Error in INTERNAL_EmbedDimension(pathIn, dataFile, dataFrame, pathOut, : FindNeighbors(): Library is too small to resolve 2 knn neighbors.
Closed this issue · 1 comments
desertnaut commented
I try to use the package to analyze & predict the sunspot monthly data in rolling windows. Here is the fully reproducible code:
library(rEDM)
df <- data.frame(yr = as.numeric(time(sunspot.month)),
sunspot_count = as.numeric(sunspot.month))
# make indices for 11 rolling splits
train_splits <- rep(NA, 11)
test_splits <- rep(NA, 11)
periods_train <- 12 * 50 # 50 yrs
periods_test <- 12 * 10 # 10 yrs
skip_span <- 12 * 20 # 20 yrs
for (k in 1:11) {
train_start <- (k-1)*skip_span + 1
train_stop <- train_start + periods_train -1
test_start <- train_stop + 1
test_stop <- test_start + periods_test -1
train_splits[k] <- paste(as.character(train_start), as.character(train_stop))
test_splits[k] <- paste(as.character(test_start), as.character(test_stop))
}
# END make indices
# Try embeddings & predictions
k = 1
E.opt = EmbedDimension( dataFrame = df, # input data
lib = train_splits[k], # portion of data to train
pred = test_splits[k], # portion of data to predict
columns = "sunspot_count",
target = "sunspot_count")
# works OK with k = 1-3
# for k > 3, fails with:
# Error in INTERNAL_EmbedDimension(pathIn, dataFile, dataFrame, pathOut, :
# FindNeighbors(): Library is too small to resolve 2 knn neighbors.
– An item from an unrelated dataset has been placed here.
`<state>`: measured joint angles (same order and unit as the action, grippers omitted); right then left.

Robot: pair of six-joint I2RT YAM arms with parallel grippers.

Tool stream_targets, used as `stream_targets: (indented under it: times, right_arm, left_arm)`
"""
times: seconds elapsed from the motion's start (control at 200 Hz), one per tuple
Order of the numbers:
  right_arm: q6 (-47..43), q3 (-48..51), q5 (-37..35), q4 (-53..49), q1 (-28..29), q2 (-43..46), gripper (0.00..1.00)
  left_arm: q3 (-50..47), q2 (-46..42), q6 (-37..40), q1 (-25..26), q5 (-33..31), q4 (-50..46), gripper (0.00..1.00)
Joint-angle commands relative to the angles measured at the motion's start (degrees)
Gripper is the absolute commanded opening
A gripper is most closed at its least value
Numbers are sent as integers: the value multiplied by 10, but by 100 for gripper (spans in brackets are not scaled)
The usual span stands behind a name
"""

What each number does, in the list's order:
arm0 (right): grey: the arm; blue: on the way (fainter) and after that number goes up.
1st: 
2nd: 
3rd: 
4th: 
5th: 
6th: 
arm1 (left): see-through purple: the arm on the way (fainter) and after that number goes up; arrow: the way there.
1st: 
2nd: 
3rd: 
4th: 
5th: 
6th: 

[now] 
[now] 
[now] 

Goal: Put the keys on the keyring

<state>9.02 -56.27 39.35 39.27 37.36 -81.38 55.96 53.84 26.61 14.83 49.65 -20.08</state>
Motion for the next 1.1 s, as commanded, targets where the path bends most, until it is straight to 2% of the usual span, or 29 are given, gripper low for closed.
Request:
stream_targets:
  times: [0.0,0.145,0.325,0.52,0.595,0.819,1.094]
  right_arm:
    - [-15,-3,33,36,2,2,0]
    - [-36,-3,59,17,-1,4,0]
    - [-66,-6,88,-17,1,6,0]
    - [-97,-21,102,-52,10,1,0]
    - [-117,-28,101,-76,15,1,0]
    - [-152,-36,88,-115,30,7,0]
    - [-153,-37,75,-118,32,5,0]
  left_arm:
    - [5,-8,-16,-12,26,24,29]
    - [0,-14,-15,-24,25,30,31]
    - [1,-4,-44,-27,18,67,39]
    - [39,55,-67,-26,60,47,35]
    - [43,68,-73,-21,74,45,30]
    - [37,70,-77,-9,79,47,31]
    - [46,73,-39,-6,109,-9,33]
It works OK with k = 1, 2, 3
, but for larger values of k
(it goes up to 11), it fails with the subject error message.
I wonder, since the size of the library is the same for every split (600 data points), and it works OK with the first 3 splits, why is this happening?
I have tried it with the just released v1.2.0, as well as with the previous version 1.1.0 - same behavior.
Session info:
> sessionInfo()
R version 3.6.1 (2019-07-05)
Platform: x86_64-w64-mingw32/x64 (64-bit)
Running under: Windows 7 x64 (build 7601) Service Pack 1
Matrix products: default
locale:
[1] LC_COLLATE=English_United Kingdom.1252 LC_CTYPE=English_United Kingdom.1252 LC_MONETARY=English_United Kingdom.1252
[4] LC_NUMERIC=C LC_TIME=English_United Kingdom.1252
attached base packages:
[1] stats graphics grDevices utils datasets methods base
other attached packages:
[1] rEDM_1.2.0
loaded via a namespace (and not attached):
[1] compiler_3.6.1 tools_3.6.1 Rcpp_1.0.3
desertnaut commented
Despite no response, checking with the latest rEDM version 1.3.7 shows that the issue is now resolved, so I'm closing this.